### Aim of the task
Work through the listing below and count the lines that hold "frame". Answer with the number alone.

### Input data

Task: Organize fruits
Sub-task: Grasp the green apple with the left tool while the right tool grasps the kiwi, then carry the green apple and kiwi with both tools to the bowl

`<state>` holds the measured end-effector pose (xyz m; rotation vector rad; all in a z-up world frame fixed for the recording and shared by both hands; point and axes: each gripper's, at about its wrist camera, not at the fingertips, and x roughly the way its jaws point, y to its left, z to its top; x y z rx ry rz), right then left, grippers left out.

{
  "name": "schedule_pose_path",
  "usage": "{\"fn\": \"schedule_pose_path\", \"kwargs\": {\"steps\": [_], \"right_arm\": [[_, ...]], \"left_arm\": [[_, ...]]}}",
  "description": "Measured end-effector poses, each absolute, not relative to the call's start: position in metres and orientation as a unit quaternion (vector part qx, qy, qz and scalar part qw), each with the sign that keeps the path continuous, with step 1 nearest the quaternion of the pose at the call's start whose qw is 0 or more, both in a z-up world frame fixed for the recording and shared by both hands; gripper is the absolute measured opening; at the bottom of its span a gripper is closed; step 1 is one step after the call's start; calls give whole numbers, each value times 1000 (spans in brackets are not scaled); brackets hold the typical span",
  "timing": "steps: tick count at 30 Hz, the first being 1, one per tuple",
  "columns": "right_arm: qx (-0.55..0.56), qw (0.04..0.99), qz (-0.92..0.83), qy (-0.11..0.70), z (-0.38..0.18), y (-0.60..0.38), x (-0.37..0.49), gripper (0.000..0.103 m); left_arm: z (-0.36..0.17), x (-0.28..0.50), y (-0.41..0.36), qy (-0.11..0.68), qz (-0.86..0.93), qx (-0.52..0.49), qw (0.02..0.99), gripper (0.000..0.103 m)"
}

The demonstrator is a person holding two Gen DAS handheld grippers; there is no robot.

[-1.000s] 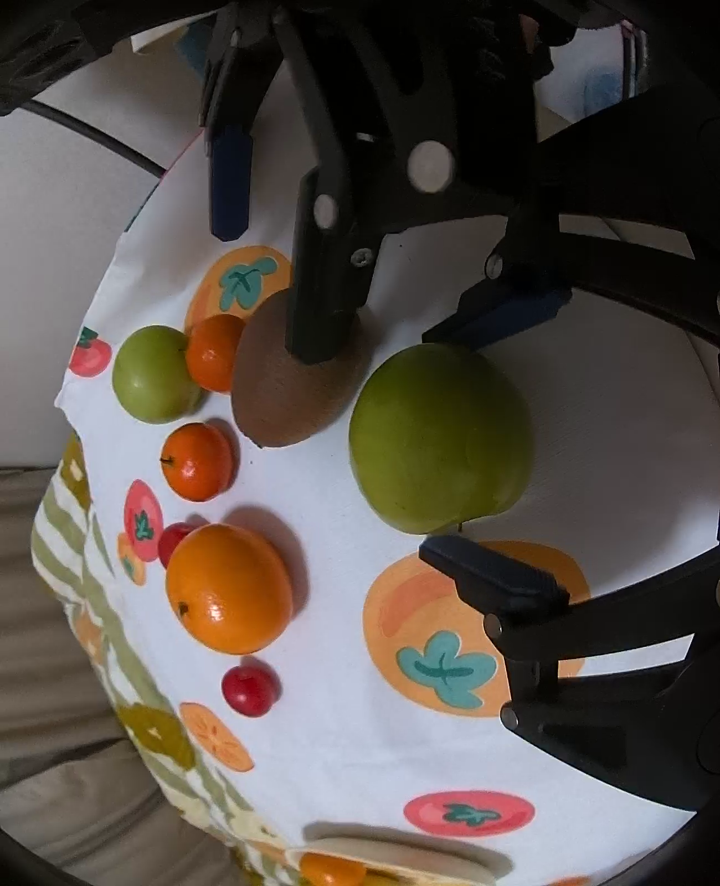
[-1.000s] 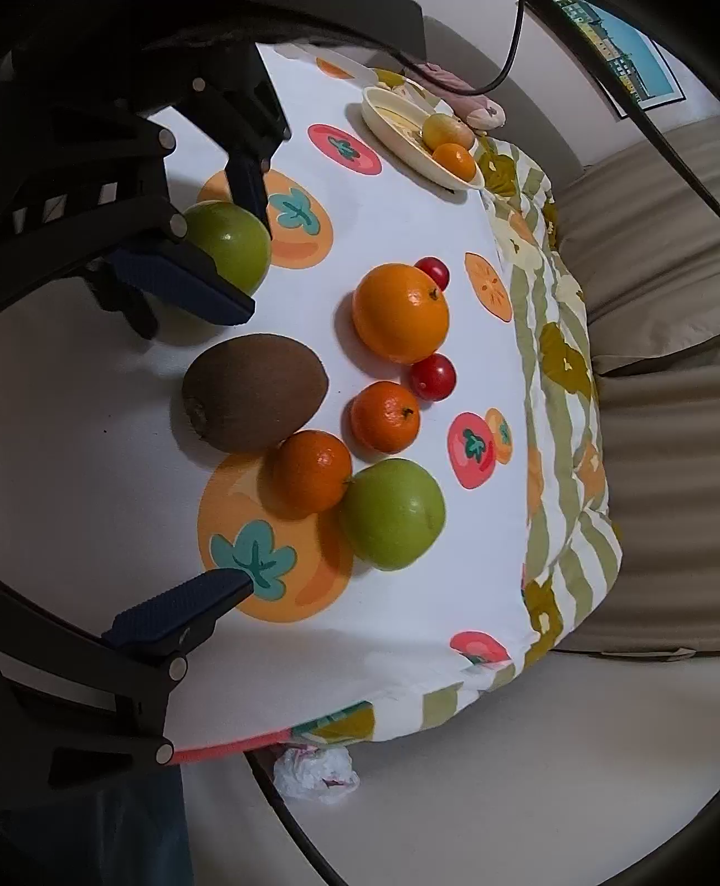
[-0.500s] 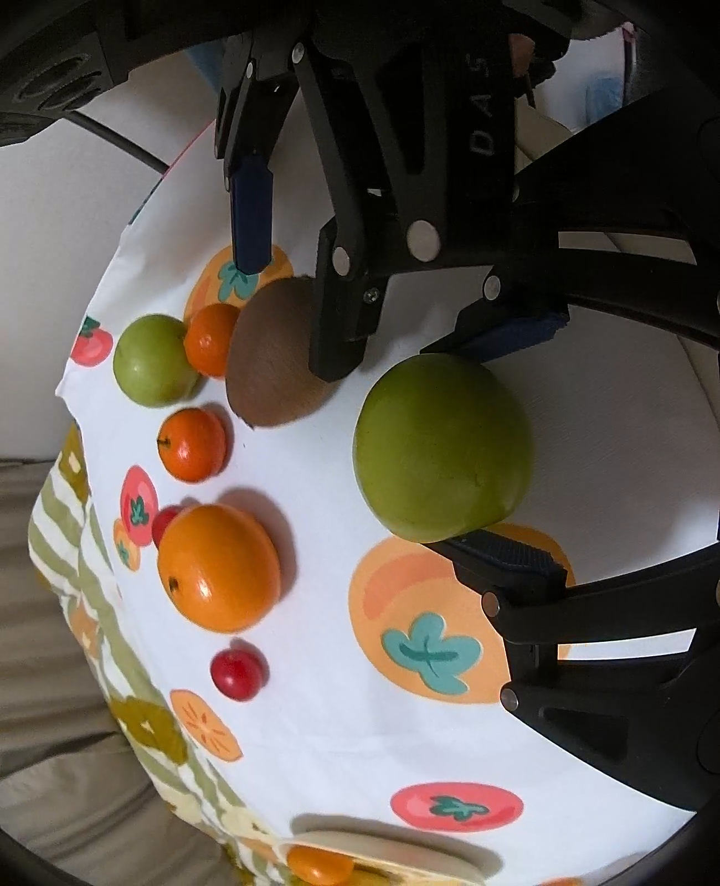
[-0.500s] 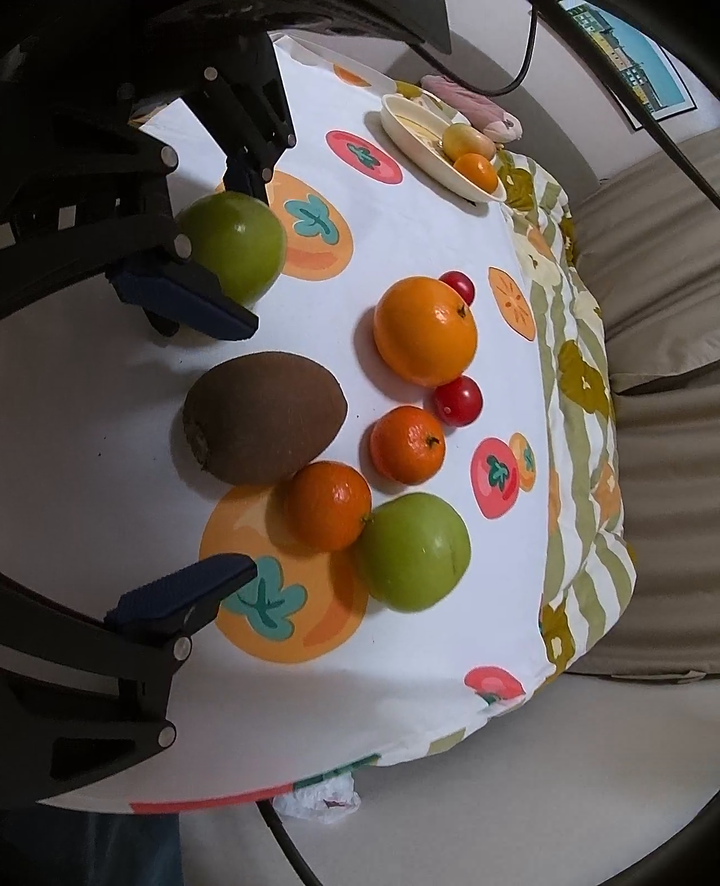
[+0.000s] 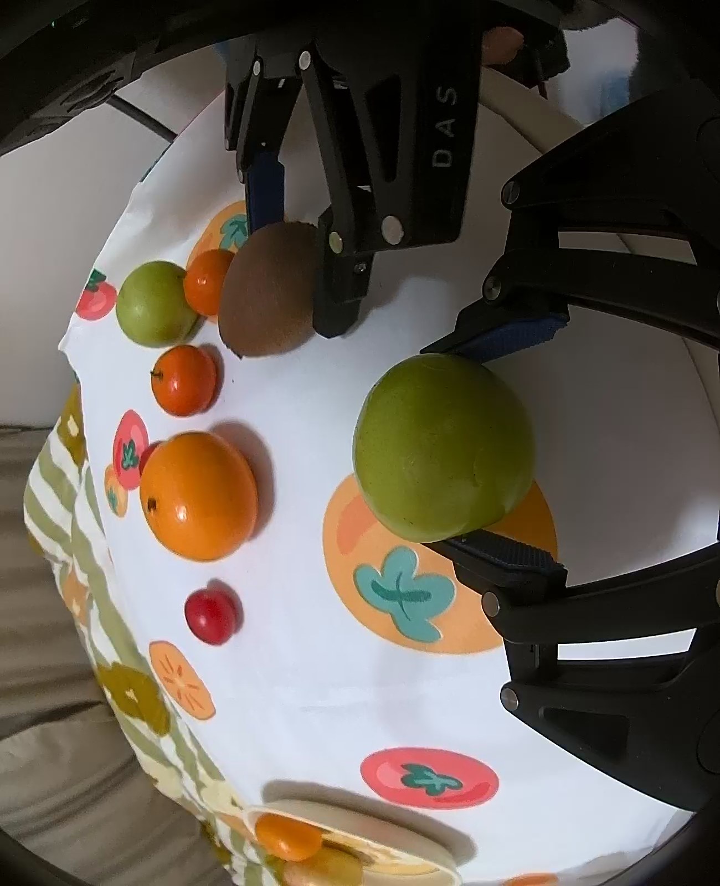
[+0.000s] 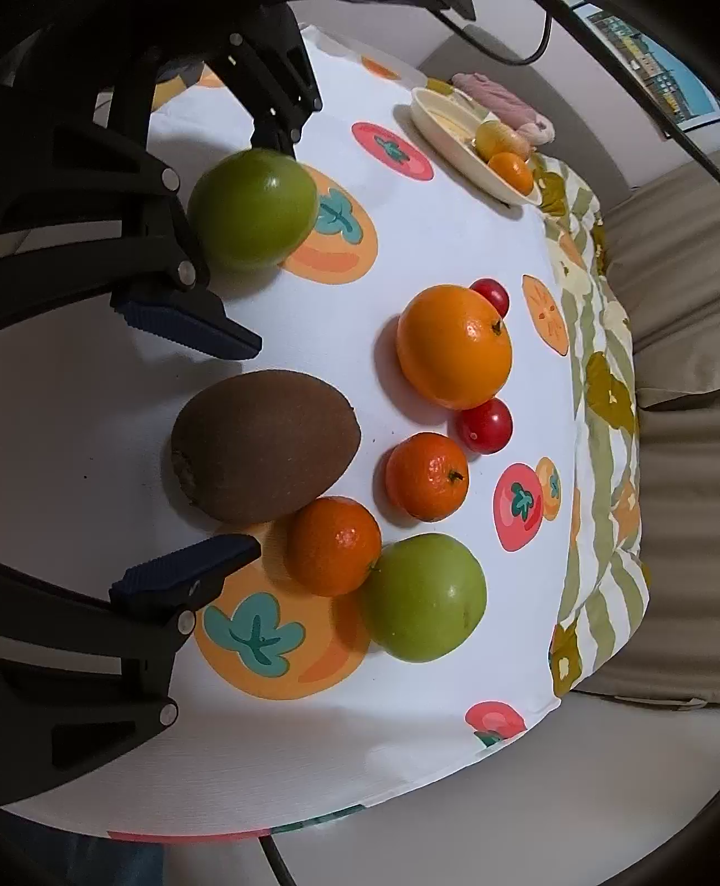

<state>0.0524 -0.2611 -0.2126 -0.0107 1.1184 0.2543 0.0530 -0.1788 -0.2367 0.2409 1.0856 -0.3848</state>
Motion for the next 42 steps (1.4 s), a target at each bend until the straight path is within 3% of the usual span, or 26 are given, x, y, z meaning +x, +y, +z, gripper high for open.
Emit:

### Task result
2